What is an "open" cone? Is it just any cone that contains $x$ minus its boundary? Do we require that $x\notin D$ or $x\notin C$, otherwise it trivially fails for all $x$? Where is this requirement coming from?
I have confusions with other (seemingly isomorphic) definitions of the Poincaré cone condition but I won't belabor the point here since I'm sure solving my confusion with this one will solve my confusion with others.
My next question is: What is the geometric intuition of this condition, in the context of the theorem above? I literally have no idea what this is giving me except a little bit of space in the proof of the earlier stated theorem. I'm not sure why this would be necessary for the proof, i.e. why is the proof necessarily impossible without this condition. Nor can I "see" what this property implies of my domain in the "visually intuitive" settings of 2- or 3-space.

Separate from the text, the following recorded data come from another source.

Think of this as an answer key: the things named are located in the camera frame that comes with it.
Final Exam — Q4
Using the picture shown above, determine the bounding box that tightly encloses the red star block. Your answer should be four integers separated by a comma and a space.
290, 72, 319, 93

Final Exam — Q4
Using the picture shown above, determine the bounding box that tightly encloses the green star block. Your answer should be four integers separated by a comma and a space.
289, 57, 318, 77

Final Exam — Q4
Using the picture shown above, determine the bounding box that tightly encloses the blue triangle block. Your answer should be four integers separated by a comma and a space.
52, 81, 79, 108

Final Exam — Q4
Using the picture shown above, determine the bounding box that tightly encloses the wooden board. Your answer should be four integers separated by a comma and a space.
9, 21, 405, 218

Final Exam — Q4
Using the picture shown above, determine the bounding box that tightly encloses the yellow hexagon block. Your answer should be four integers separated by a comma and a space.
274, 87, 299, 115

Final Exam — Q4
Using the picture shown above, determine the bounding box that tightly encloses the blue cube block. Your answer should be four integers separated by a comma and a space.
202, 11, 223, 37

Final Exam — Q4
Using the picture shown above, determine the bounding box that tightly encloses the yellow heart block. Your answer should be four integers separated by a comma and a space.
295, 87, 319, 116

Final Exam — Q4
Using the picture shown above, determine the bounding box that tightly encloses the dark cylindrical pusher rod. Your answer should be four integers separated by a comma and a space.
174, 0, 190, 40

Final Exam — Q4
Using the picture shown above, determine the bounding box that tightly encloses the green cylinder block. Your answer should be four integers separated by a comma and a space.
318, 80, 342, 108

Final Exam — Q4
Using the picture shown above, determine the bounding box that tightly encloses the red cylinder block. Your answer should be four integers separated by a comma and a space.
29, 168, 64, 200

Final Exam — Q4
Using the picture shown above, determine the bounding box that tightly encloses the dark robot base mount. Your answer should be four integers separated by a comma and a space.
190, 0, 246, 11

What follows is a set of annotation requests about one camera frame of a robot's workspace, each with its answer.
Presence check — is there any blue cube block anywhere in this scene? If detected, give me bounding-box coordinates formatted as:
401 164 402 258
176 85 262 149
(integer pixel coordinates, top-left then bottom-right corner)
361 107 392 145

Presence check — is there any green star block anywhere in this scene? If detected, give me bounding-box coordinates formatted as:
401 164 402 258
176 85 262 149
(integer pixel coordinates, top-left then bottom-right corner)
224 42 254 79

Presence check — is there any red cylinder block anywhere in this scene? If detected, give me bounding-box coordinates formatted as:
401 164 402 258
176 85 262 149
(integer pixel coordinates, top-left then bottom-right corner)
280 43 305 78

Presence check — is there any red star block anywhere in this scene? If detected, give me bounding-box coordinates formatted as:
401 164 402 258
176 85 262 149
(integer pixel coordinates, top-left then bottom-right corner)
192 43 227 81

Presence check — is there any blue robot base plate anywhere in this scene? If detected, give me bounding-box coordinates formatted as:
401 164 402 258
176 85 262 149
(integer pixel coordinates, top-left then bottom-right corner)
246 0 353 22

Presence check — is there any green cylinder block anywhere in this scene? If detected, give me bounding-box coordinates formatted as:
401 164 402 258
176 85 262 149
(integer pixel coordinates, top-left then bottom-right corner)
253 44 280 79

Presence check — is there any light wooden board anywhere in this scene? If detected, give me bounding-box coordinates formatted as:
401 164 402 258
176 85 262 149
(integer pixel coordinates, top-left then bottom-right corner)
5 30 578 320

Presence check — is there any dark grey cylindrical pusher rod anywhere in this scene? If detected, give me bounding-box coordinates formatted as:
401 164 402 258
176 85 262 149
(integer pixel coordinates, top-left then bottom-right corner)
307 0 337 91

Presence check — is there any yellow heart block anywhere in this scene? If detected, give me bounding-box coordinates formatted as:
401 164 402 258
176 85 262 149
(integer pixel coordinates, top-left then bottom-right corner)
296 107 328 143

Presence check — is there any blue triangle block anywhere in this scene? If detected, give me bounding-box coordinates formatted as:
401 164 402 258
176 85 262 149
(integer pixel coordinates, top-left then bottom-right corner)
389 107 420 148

An open cone (for this example, based at $0$) is any set $C \subseteq \mathbb{R}^n$ of the form $C = \bigcup_{t \in \mathbb{R}^+} tD$, where $D \subseteq S^{n-1}$ is a non-empty open set (easiest to imagine this if $D$ is a disc). There are a few key properties of cones which become essential in the proof you reference. One elementary observation is that the open cone takes up a non-zero fraction of the ball $B^{n-1}$. Therefore, since the distribution of Brownian motion is preserved under orthogonal transformations, there is a non-zero probability that Brownian motion hits the cone. Another useful property is that cones are invariant under scaling, which makes calculating probabilities related to the comparison of hitting times easier, given the scaling invariance and strong Markov property of Brownian motion. Lastly, the condition is fairly weak, so it is possible for the theorem to be applied to a large class of domains which are likely to occur naturally (for example, $U = D^{n-1}$).